Accurately identifying and discriminating between different brain states is a major emphasis of functional brain imaging research. Various machine learning techniques play an important role in this regard. However, when working with a small number of study participants, the lack of sufficient data and achieving meaningful classification results remain a challenge. In this study, we employ a classification strategy to explore stress and its impact on spatial activation patterns and brain connectivity caused by the Stroop color-word task (SCWT). To improve our results and increase our dataset, we use data augmentation with a deep convolutional generative adversarial network (DCGAN). The study is carried out at two separate times of day (morning and evening) and involves 21 healthy participants. Additionally, we introduce binaural beats (BBs) stimulation to investigate its potential for stress reduction. The morning session includes a control phase with 10 SCWT trials, whereas the afternoon session is divided into three phases: stress, mitigation (with 16 Hz BB stimulation), and post-mitigation, each with 10 SCWT trials. For a comprehensive evaluation, the acquired fNIRS data are classified using a variety of machine-learning approaches. Linear discriminant analysis (LDA) showed a maximum accuracy of 60%, whereas non-augmented data classified by a convolutional neural network (CNN) provided the highest classification accuracy of 73%. Notably, after augmenting the data with DCGAN, the classification accuracy increases dramatically to 96%. In the time series data, statistically significant differences were noticed in the data before and after BB stimulation, which showed an improvement in the brain state, in line with the classification results. These findings illustrate the ability to detect changes in brain states with high accuracy using fNIRS, underline the need for larger datasets, and demonstrate that data augmentation can significantly help when data are scarce in the case of brain signals.
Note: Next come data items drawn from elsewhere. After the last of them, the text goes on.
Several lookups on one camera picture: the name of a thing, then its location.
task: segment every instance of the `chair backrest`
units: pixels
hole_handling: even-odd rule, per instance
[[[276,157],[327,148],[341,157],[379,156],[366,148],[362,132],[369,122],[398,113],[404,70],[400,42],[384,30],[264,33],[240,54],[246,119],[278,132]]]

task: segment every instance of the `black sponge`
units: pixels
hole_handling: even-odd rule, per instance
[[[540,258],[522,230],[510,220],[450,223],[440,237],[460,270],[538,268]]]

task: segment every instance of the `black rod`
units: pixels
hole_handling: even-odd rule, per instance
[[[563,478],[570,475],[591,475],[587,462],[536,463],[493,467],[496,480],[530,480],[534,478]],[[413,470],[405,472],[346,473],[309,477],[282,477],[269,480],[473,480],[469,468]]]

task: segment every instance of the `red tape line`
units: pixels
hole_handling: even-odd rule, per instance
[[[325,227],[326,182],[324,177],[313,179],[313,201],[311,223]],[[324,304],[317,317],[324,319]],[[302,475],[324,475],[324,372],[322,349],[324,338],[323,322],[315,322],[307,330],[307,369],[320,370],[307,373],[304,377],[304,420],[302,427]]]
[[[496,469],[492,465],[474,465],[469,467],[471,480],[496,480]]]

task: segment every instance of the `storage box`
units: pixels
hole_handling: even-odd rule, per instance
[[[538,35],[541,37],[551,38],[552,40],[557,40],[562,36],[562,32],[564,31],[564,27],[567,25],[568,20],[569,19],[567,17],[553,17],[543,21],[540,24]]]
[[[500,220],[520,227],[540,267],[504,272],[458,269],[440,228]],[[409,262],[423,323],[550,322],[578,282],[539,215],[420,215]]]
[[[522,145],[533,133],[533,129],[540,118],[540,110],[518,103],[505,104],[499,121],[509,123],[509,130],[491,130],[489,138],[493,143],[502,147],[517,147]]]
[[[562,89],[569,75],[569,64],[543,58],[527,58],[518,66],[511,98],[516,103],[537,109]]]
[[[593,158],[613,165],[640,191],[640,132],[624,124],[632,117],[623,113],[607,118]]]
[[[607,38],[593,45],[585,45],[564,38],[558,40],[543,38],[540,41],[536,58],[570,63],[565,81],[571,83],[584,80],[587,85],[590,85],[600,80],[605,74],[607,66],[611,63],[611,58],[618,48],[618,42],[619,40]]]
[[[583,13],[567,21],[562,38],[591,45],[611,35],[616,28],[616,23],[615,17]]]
准确识别和区分不同的脑状态是功能性脑成像研究的一个主要重点。各种机器学习技术在这方面发挥着重要作用。然而,在研究参与者数量较少的情况下,缺乏足够的数据以及获得有意义的分类结果仍然是一个挑战。在本研究中,我们采用一种分类策略来探索压力及其对由Stroop颜色-文字任务(SCWT)引起的空间激活模式和脑连接性的影响。为了改善我们的结果并增加我们的数据集,我们使用深度卷积生成对抗网络(DCGAN)进行数据增强。该研究在一天中的两个不同时间(上午和晚上)进行,涉及21名健康参与者。此外,我们引入双耳节拍(BBs)刺激来研究其减轻压力的潜力。上午的实验包括一个有10次SCWT试验的对照阶段,而下午的实验分为三个阶段:压力阶段、缓解阶段(16赫兹BB刺激)和缓解后阶段,每个阶段都有10次SCWT试验。为了进行全面评估,使用多种机器学习方法对采集到的功能近红外光谱(fNIRS)数据进行分类。线性判别分析(LDA)显示最高准确率为60%,而由卷积神经网络(CNN)对未增强数据进行分类时提供的最高分类准确率为73%。值得注意的是,在用DCGAN增强数据后,分类准确率大幅提高到96%。在时间序列数据中,在BB刺激前后的数据中发现了具有统计学意义的差异,这表明脑状态有所改善,与分类结果一致。这些发现说明了使用fNIRS能够高精度地检测脑状态的变化,强调了对更大数据集的需求,并证明了在脑信号数据稀缺的情况下,数据增强可以显著提供帮助。